Your task:
Please return every line of the records that contains the word "gripper".

[Items from a dataset]
:::
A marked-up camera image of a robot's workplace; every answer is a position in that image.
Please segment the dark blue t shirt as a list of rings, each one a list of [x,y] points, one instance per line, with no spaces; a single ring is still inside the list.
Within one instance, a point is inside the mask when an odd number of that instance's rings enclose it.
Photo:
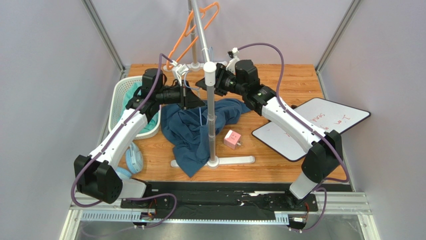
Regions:
[[[226,125],[237,124],[251,110],[238,99],[224,98],[215,102],[214,111],[214,131],[218,135]],[[178,166],[193,177],[210,158],[207,107],[182,110],[176,104],[166,105],[161,109],[160,126],[164,137],[174,145]]]

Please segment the orange plastic hanger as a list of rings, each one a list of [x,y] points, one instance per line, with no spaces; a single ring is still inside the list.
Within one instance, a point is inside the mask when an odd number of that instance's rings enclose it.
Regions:
[[[180,56],[177,57],[175,60],[177,62],[181,61],[183,59],[183,57],[189,51],[191,51],[192,62],[188,65],[188,67],[192,71],[199,71],[204,66],[204,63],[201,63],[200,61],[198,61],[197,41],[199,40],[199,37],[196,36],[196,30],[197,30],[196,17],[195,17],[196,14],[194,12],[193,1],[192,0],[188,0],[187,1],[187,5],[188,5],[188,17],[186,19],[185,27],[184,27],[184,29],[183,29],[180,37],[178,38],[178,40],[174,44],[172,50],[169,52],[168,58],[171,59],[173,57],[173,55],[175,54],[175,52],[178,50],[178,48],[181,45],[182,41],[185,38],[189,37],[190,38],[189,45],[180,54]],[[207,23],[203,25],[203,29],[204,30],[206,30],[212,24],[213,20],[219,14],[221,7],[220,7],[220,4],[217,1],[214,1],[213,3],[209,4],[208,6],[206,6],[206,7],[200,7],[198,9],[198,12],[200,13],[200,19],[201,20],[204,19],[204,17],[206,16],[206,13],[210,9],[215,9],[215,12],[210,17],[210,19],[207,21]]]

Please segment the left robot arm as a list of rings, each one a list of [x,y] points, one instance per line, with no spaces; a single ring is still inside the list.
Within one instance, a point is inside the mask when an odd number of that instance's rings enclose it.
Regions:
[[[142,85],[126,104],[121,119],[89,155],[79,155],[74,161],[75,180],[71,187],[71,199],[79,207],[75,193],[87,195],[101,202],[112,204],[118,199],[141,199],[147,184],[136,179],[121,179],[117,167],[125,151],[139,132],[160,111],[163,105],[175,105],[182,110],[205,106],[191,89],[179,80],[166,85],[167,77],[159,68],[149,68],[140,78]]]

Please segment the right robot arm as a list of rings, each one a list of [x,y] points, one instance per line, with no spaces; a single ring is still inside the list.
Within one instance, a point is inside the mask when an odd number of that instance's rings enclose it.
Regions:
[[[291,198],[305,199],[330,173],[343,165],[341,135],[336,130],[324,131],[316,127],[285,105],[277,90],[260,82],[258,69],[251,60],[237,61],[234,71],[209,61],[203,70],[204,80],[196,83],[198,87],[219,96],[228,92],[241,96],[250,110],[275,123],[304,150],[302,172],[289,187]]]

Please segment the silver clothes rack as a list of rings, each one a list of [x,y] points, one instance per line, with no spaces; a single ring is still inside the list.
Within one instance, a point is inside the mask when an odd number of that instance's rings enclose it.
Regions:
[[[196,36],[201,46],[201,54],[205,63],[215,63],[211,61],[209,49],[205,37],[204,24],[200,19],[199,5],[196,0],[192,0],[193,10],[195,13]],[[255,162],[254,156],[239,156],[239,157],[222,157],[219,158],[216,155],[216,115],[215,115],[215,97],[214,90],[212,87],[207,88],[207,126],[208,126],[208,142],[209,142],[209,159],[205,164],[210,169],[216,169],[219,166],[231,166],[231,165],[249,165]]]

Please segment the pink power adapter cube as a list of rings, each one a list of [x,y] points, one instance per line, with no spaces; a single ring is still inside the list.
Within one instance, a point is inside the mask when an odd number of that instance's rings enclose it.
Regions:
[[[241,146],[241,137],[242,135],[238,132],[229,130],[223,138],[223,143],[225,146],[235,150],[237,147]]]

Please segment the white perforated plastic basket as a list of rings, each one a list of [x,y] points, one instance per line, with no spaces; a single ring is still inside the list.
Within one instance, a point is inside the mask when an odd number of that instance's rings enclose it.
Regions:
[[[122,118],[125,106],[138,87],[142,85],[142,75],[121,79],[114,87],[112,94],[108,131],[111,132]],[[151,121],[136,135],[135,140],[154,137],[160,130],[161,111],[156,113]]]

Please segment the light blue headphones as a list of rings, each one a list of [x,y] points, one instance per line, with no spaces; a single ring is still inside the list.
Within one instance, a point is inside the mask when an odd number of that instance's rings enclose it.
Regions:
[[[127,169],[117,167],[115,170],[121,180],[130,180],[134,174],[140,173],[144,168],[144,158],[139,147],[131,142],[125,151],[125,162]]]

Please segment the white dry erase board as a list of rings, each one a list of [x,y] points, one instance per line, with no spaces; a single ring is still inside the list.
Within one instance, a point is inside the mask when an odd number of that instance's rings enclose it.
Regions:
[[[366,110],[318,97],[310,99],[294,110],[323,131],[335,130],[340,134],[371,116]],[[255,129],[252,135],[290,162],[297,162],[306,155],[306,151],[296,140],[271,121]]]

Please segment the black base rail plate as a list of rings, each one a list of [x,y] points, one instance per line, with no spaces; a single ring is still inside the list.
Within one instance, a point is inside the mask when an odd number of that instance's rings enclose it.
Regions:
[[[123,209],[149,209],[171,220],[273,220],[275,212],[318,212],[314,194],[290,200],[288,183],[152,181],[153,200],[122,200]]]

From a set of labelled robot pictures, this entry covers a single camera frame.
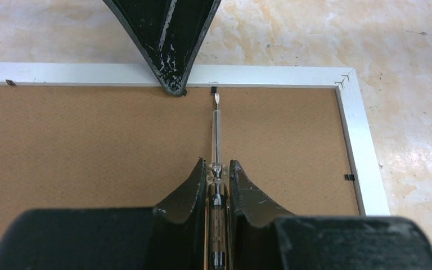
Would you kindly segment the white picture frame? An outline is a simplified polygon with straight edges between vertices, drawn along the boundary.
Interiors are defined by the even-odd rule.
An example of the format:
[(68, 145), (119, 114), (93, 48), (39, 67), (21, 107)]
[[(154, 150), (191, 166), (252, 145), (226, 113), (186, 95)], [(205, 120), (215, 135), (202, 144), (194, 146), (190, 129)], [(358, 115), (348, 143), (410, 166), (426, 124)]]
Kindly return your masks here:
[[(0, 62), (0, 86), (156, 87), (146, 64)], [(355, 176), (359, 212), (389, 215), (370, 126), (356, 71), (351, 67), (195, 65), (189, 87), (267, 87), (334, 89), (339, 104), (349, 163)]]

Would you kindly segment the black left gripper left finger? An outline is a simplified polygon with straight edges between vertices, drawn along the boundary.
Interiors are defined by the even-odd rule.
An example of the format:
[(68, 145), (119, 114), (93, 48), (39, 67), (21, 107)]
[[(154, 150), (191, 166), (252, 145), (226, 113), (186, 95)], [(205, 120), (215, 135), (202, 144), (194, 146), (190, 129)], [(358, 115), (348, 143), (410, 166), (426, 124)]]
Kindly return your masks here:
[(0, 269), (203, 269), (205, 160), (153, 207), (30, 209), (0, 241)]

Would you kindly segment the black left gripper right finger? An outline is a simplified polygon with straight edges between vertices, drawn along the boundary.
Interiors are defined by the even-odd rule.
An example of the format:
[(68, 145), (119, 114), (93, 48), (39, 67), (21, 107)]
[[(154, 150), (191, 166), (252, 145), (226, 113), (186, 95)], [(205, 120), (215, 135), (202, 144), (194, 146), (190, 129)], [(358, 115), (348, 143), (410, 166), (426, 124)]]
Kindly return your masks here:
[(401, 217), (300, 216), (229, 165), (234, 269), (432, 269), (432, 246)]

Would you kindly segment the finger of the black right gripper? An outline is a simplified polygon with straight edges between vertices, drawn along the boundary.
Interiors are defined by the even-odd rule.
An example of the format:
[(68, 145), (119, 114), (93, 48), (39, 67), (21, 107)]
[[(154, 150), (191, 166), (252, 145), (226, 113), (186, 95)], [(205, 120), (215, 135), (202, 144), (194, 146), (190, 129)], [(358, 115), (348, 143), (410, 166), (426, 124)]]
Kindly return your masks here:
[(219, 0), (108, 0), (166, 94), (186, 95), (196, 56)]

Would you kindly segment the silver screwdriver tool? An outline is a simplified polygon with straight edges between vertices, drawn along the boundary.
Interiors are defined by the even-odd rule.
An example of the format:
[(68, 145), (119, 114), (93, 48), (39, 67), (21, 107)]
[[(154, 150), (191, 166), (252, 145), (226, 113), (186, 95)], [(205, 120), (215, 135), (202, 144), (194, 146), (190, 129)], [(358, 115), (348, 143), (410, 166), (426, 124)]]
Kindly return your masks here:
[(206, 268), (231, 269), (229, 172), (222, 159), (222, 113), (214, 92), (211, 164), (206, 170)]
:::
Response box:
Would you kindly segment the black left gripper left finger? An outline is a simplified polygon with straight edges between vertices, drawn along the boundary.
Would you kindly segment the black left gripper right finger? An outline is a simplified polygon with straight edges between vertices, drawn along the boundary.
Would you kindly segment the finger of the black right gripper? An outline is a simplified polygon with straight edges between vertices, drawn along the boundary.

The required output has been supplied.